A decir verdad, la valla reputacional que enfrentará el Congreso entrante no está muy alta. Los congresistas que iniciaron su trabajo en el 2021 han dejado una pobre imagen del poder que representan. De acuerdo con la última encuesta de Datum Internacional para El Comercio, por ejemplo, 80% de la población desaprueba al actual Legislativo.
Algunos de los futuros diputados demuestran desde ya intenciones de cambiar la percepción de la ciudadanía sobre el Parlamento. En un informe publicado ayer en este Diario, diputados electos de distintas bancadas revelaron los proyectos legislativos en los que vienen trabajando. Como se recuerda, en el próximo Congreso bicameral la capacidad de plantear nuevas leyes recae exclusivamente en la Cámara de Diputados.

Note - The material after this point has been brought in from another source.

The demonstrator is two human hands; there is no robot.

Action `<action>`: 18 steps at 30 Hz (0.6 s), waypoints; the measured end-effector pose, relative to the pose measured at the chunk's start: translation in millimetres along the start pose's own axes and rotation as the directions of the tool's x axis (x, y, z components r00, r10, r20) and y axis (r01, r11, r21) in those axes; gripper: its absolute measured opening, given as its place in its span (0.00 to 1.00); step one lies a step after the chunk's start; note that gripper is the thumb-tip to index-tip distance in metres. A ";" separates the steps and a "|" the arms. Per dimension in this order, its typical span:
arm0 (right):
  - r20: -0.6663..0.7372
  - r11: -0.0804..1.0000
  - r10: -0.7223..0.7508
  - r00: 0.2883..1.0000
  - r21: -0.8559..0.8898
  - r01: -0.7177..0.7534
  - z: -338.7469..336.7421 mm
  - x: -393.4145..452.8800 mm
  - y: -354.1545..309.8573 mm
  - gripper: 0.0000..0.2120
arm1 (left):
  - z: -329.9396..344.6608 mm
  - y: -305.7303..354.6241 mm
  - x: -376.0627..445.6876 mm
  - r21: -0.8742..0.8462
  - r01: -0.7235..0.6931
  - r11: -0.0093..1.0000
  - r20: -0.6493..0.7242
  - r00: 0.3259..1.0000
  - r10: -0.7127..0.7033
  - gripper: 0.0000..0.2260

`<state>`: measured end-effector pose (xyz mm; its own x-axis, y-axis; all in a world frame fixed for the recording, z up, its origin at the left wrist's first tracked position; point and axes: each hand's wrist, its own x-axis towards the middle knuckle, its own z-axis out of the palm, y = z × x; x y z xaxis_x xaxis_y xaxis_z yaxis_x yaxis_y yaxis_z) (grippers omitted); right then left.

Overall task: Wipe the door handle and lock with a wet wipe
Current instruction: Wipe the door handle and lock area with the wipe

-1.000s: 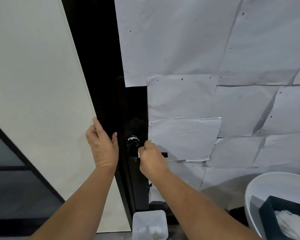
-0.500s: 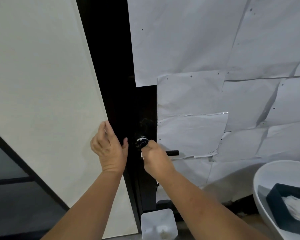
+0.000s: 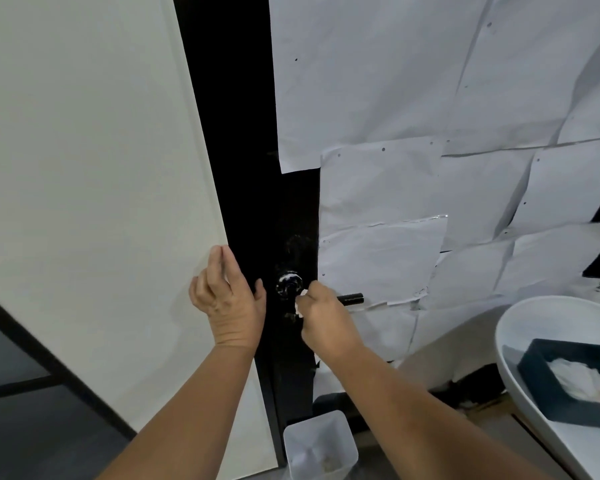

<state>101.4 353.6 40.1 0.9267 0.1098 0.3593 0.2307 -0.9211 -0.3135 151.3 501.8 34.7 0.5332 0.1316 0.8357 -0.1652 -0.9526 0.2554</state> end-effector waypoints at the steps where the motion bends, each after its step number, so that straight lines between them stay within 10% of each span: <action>1: 0.004 1.000 0.011 1.000 -0.004 -0.011 -2.1 -0.7 6.5 0.12 | -0.2 0.3 -0.2 0.001 0.001 1.000 0.002 1.000 -0.001 0.41; 18: 0.066 0.998 -0.057 0.996 0.014 0.056 -16.0 10.0 25.8 0.11 | -1.0 3.2 -2.1 0.028 0.026 0.999 0.026 0.999 -0.027 0.43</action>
<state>111.9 325.0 49.6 0.9297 0.1860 0.3181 0.2862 -0.9082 -0.3054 148.7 498.8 34.2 0.5585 0.1499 0.8158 -0.1278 -0.9562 0.2632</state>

Se saluda, en primer lugar, que los congresistas electos estén poniendo en blanco y negro sus contribuciones futuras de manera oportuna. Presumiblemente, la mayoría debería haber tenido algunas propuestas legislativas mínimas desde al menos la campaña electoral. Es buen momento para aterrizarlas.
Pero no todas las ideas merecen igual aplauso. Por ejemplo, si bien falta aún cincelar los detalles, las iniciativas legislativas orientadas a desarrollar proyectos de vivienda formal son bienvenidas. Este es un asunto urgente que requiere mejor regulación y oportunidades para los jóvenes. Otras propuestas de ley son menos meritorias. Entre estas últimas se cuentan las que pretenden restablecer la iniciativa de referéndum para cambios constitucionales, las que engrosan aún más las remuneraciones a funcionarios sin un esquema meritocrático de contraparte, o las que rompen con la unidad de la caja fiscal. Aún no empieza el primer período operativo del Congreso bicameral, pero una primera impresión deja el sabor ineludible de una cámara que podría inclinarse –al menos inicialmente– por el lado más populista de la legislación.
Más allá del ímpetu que pueda llevar a los nóveles diputados a intentar cumplir con su electorado a partir de tal o cual proyecto de ley, conviene recordar que no necesariamente se requiere más regulación. Limpiar la maraña burocrática y legal podría generar mejores resultados que seguirla hinchando.
Los nuevos congresistas harían bien en mirarse de reojo en el reflejo de quienes se retiran del cargo en una semana si no quieren acabar igual. ¿Qué vicios debería evitar a toda costa? ¿Cómo pueden ser mejores representantes de sus votantes? Buenas ideas de proyectos de ley ayudan, pero no es lo único. Por lo pronto, decíamos, la valla está baja.